TASK DESCRIPTION
Quote every line of the data below as it stands, omitting pictures.

DATASET CONTENT
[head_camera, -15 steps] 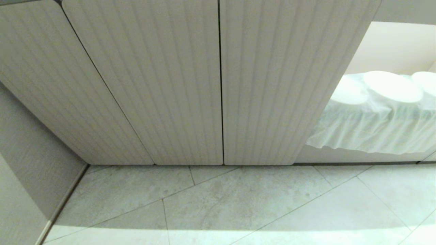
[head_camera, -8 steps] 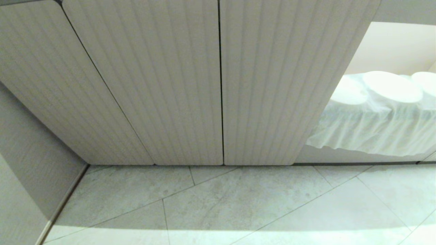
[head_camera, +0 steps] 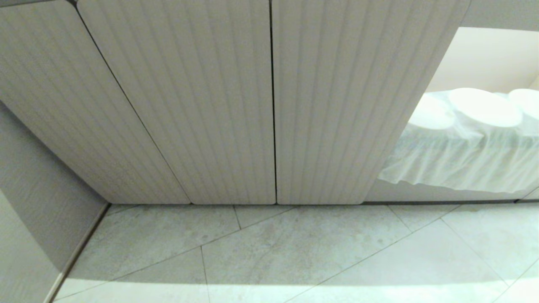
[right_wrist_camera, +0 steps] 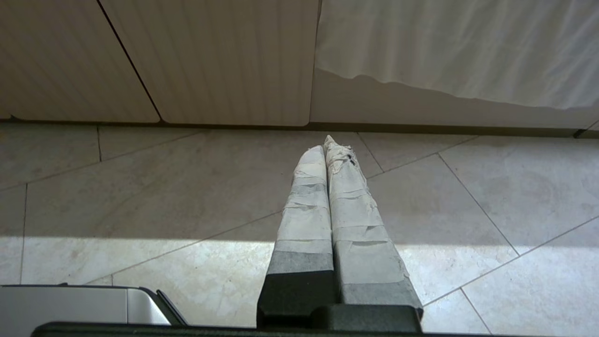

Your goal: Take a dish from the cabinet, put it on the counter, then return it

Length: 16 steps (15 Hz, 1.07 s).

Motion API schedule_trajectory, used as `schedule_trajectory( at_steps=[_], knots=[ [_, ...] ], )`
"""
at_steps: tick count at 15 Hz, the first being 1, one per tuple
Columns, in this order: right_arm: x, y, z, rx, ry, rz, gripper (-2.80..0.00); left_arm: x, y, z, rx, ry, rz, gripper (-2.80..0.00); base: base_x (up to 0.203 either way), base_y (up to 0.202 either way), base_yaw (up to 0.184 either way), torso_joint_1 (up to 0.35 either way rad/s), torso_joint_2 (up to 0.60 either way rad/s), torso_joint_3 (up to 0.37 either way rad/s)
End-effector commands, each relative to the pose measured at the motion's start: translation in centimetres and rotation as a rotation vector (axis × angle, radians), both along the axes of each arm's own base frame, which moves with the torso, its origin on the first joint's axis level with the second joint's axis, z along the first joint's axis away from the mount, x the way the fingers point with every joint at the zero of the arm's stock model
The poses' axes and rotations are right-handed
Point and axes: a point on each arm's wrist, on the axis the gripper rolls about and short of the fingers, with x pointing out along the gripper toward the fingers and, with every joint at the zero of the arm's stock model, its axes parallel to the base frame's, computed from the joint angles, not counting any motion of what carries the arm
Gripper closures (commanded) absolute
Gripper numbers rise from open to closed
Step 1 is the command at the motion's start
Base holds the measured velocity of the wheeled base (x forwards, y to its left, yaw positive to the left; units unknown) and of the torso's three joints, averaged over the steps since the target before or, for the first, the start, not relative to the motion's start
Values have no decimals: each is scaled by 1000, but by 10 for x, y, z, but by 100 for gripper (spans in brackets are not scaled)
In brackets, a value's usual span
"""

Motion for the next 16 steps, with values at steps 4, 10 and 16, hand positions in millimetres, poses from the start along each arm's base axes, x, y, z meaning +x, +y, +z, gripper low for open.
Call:
schedule_trajectory(
  at_steps=[4,10,16],
  knots=[
    [-2,0,-1,6,-20,-2,0,0,0,0,-1,-1,0,0,0,0,0,0,0,0],
    [-2,0,-1,-2,-20,-1,0,0,0,0,-1,-1,0,0,0,0,0,0,0,0],
    [-2,0,0,1,-22,-3,0,0,0,0,-1,-1,0,0,0,0,0,0,0,0]
  ],
)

YOUR RESPONSE
[head_camera, -15 steps] 
[head_camera, -8 steps] 
[head_camera, +0 steps] 
[right_wrist_camera, +0 steps] 

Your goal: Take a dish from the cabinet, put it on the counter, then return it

Length: 16 steps (15 Hz, 1.07 s).

Motion API schedule_trajectory, used as `schedule_trajectory( at_steps=[_], knots=[ [_, ...] ], )`
"""
at_steps: tick count at 15 Hz, the first being 1, one per tuple
Columns, in this order: right_arm: x, y, z, rx, ry, rz, gripper (-2.80..0.00); left_arm: x, y, z, rx, ry, rz, gripper (-2.80..0.00); base: base_x (up to 0.203 either way), base_y (up to 0.202 either way), base_yaw (up to 0.184 either way), torso_joint_1 (up to 0.35 either way rad/s), torso_joint_2 (up to 0.60 either way rad/s), torso_joint_3 (up to 0.37 either way rad/s)
End-effector commands, each relative to the pose measured at the motion's start: translation in centimetres and rotation as a rotation vector (axis × angle, radians), both along the axes of each arm's own base frame, which moves with the torso, its origin on the first joint's axis level with the second joint's axis, z along the first joint's axis away from the mount, x the way the fingers point with every joint at the zero of the arm's stock model
The poses' axes and rotations are right-handed
Point and axes: a point on each arm's wrist, on the axis the gripper rolls about and short of the fingers, with x pointing out along the gripper toward the fingers and, with every joint at the zero of the arm's stock model, its axes parallel to the base frame's, computed from the joint angles, not counting any motion of what carries the arm
Gripper closures (commanded) absolute
Gripper numbers rise from open to closed
Step 1 is the command at the motion's start
Base holds the measured velocity of the wheeled base (x forwards, y to its left, yaw positive to the left; units unknown) and of the torso's three joints, averaged over the steps since the target before or, for the first, the start, not relative to the motion's start
Values have no decimals: each is scaled by 1000, but by 10 for x, y, z, but by 100 for gripper (spans in brackets are not scaled)
In brackets, a value's usual span
"""

Motion for the next 16 steps, with values at steps 4, 10 and 16, hand positions in millimetres, poses from the start along each arm's base axes, x, y, z meaning +x, +y, +z, gripper low for open.
Call:
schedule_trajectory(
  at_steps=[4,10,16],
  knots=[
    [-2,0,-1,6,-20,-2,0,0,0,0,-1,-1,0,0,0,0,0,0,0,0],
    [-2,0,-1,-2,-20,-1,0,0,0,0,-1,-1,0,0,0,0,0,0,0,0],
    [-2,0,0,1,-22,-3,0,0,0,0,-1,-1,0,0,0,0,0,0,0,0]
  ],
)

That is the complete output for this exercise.